Франтишек Брана отозвался с некоторой горечью:
— Утверждали… Ты ведь знаешь, как это тогда выглядело… Шмерда написал на клочке бумажки, принес в партийную организацию и сказал: «Я, как председатель ячейки и член окружного комитета, полагаю, что так будет хорошо. Кто против?» И мы, остальные члены партийного комитета, в ответ просто кивнули.
Светло-голубые глаза Карела Бурка понимающе блеснули: ну, эти старые непршейовские болезни остались позади. Под руководством Марека дела в партийной организации ведутся иначе! Но тут же он прищурился:
— Знаешь, ты мне напомнил: почему, собственно говоря, товарищ Шмерда, председатель местного национального комитета, не присутствовал на празднике? Вы его позвали?

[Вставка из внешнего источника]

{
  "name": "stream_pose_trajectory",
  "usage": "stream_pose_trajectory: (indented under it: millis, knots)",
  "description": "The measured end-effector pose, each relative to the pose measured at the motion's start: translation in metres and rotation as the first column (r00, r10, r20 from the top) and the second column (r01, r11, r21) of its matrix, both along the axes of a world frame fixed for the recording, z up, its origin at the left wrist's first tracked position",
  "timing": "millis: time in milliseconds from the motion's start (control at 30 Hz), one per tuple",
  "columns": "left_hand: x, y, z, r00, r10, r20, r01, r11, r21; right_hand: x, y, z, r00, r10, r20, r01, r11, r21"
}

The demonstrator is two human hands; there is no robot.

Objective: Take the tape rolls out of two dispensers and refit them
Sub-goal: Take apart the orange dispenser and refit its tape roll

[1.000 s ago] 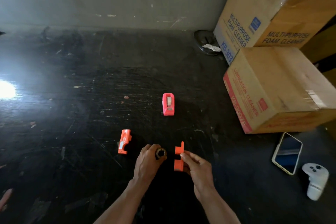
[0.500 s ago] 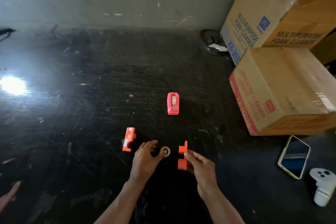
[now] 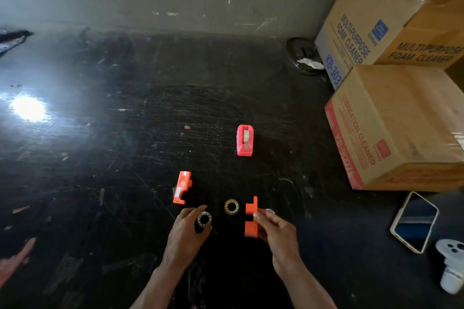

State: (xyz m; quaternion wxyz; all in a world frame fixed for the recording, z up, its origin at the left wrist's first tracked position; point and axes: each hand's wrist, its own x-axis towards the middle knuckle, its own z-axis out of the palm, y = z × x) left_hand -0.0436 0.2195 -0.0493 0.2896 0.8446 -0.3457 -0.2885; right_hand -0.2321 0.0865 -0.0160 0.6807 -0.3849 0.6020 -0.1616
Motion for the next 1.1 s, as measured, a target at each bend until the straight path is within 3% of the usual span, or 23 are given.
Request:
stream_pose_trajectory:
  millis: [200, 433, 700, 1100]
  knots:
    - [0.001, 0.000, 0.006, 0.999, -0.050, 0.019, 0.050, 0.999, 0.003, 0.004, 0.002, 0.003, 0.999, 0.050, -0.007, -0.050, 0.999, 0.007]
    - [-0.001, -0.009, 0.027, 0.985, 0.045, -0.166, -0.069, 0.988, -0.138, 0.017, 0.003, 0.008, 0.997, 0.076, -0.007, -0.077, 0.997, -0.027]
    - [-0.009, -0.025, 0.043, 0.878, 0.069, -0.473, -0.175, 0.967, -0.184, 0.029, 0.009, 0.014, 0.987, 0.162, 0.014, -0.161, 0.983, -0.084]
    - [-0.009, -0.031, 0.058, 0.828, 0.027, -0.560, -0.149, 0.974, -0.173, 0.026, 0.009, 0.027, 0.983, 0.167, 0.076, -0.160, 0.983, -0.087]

— То-то и оно, что звали! Я даже письменное приглашение послал, хоть и пишу не больно хорошо. И после обеда к нему еще раз зашел узнать, не захочет ли он тоже выступить. Он лежал в постели, кряхтел от боли. Дескать, его ревматизм всего ломает. Говорит, что заполучил его в таборском гестапо, когда голый пролежал на бетонном полу несколько часов — откровенно рассказывал Франтишек Брана.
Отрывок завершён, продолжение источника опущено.